» Goal of the exercise
Your task is to copy each line of the material that includes "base".

» Dataset section
§ §

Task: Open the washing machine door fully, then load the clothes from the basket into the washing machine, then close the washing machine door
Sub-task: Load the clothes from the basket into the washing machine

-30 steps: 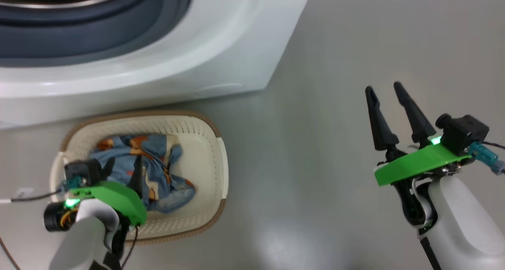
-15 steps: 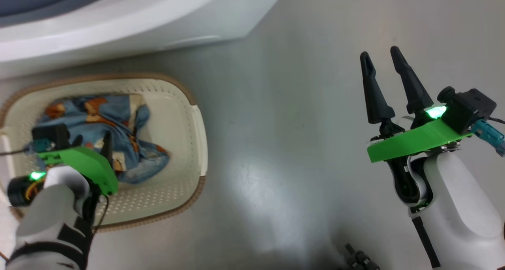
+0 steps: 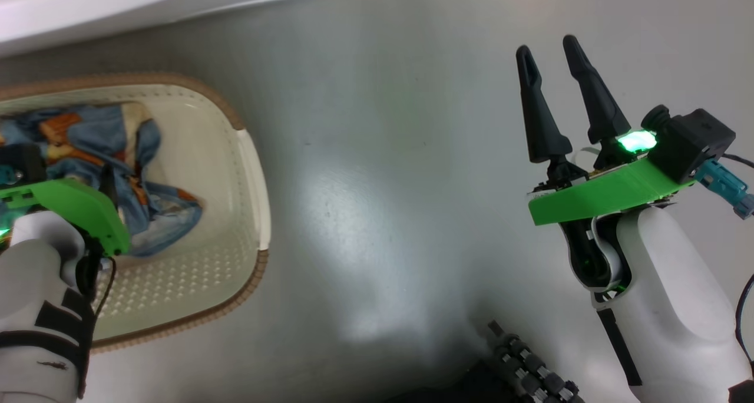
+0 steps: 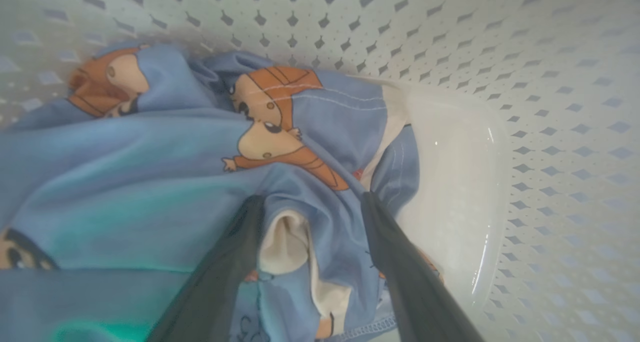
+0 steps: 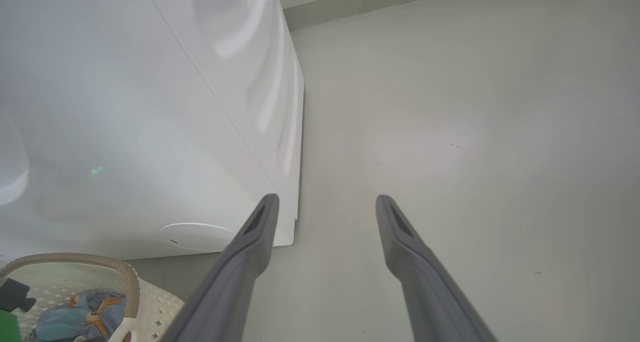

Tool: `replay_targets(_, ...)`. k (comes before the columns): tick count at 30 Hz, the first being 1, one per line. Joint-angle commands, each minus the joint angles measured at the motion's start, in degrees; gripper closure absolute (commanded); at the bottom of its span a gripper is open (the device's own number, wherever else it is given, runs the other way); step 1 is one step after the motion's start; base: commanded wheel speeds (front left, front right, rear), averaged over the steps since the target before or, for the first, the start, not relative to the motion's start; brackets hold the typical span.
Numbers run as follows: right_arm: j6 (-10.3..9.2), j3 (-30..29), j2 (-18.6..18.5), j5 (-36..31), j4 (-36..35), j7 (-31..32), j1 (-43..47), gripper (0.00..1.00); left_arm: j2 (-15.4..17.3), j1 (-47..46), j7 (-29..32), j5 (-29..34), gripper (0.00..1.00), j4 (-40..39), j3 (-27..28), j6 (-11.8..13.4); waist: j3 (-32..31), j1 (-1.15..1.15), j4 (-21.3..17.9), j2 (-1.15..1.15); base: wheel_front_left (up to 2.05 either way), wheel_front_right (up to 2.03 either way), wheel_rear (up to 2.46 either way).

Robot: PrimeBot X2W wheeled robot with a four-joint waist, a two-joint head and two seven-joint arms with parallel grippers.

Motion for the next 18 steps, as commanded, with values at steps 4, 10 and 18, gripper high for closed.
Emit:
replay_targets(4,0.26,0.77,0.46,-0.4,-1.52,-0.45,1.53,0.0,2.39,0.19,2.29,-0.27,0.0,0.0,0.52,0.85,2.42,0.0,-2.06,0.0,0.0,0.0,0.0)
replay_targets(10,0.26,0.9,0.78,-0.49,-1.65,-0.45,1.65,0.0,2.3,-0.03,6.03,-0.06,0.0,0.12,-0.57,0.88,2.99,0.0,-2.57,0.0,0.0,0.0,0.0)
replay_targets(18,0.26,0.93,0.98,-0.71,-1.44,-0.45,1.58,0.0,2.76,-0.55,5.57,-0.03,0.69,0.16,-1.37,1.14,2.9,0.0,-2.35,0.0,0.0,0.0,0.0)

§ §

» Task solution
Tool: `replay_targets(_, ...)`. k (comes before the columns): tick count at 30 Hz, the first being 1, one per line. Joint-angle commands, each minus the joint angles measured at the motion's start, in degrees; gripper closure absolute (commanded); at the bottom of its span a gripper is open (the device's own number, wherever else it is given, runs the other way); step 1 is one step after the motion's start; base: commanded wheel speeds (front left, front right, rear), averaged over the steps since the target before or, for the first, the start, not relative to the motion's start; brackets hold the typical span.
Numbers run as follows: right_arm: j6 (-10.3..9.2), j3 (-30..29), j2 (-18.6..18.5), j5 (-36..31), j4 (-36..35), j7 (-31..32), j1 (-43..47), gripper (0.00..1.00); left_arm: j2 (-15.4..17.3), j1 (-47..46), j7 (-29..32), j5 (-29..34), gripper (0.00..1.00), j4 (-40..39), j3 (-27..28), j6 (-11.8..13.4); waist: j3 (-32..31), j1 (-1.15..1.15), j4 (-21.3..17.9), j2 (-1.15..1.15); base: wheel_front_left (up to 2.05 either way), wheel_front_right (up to 2.03 either way), wheel_rear (up to 2.46 either way).

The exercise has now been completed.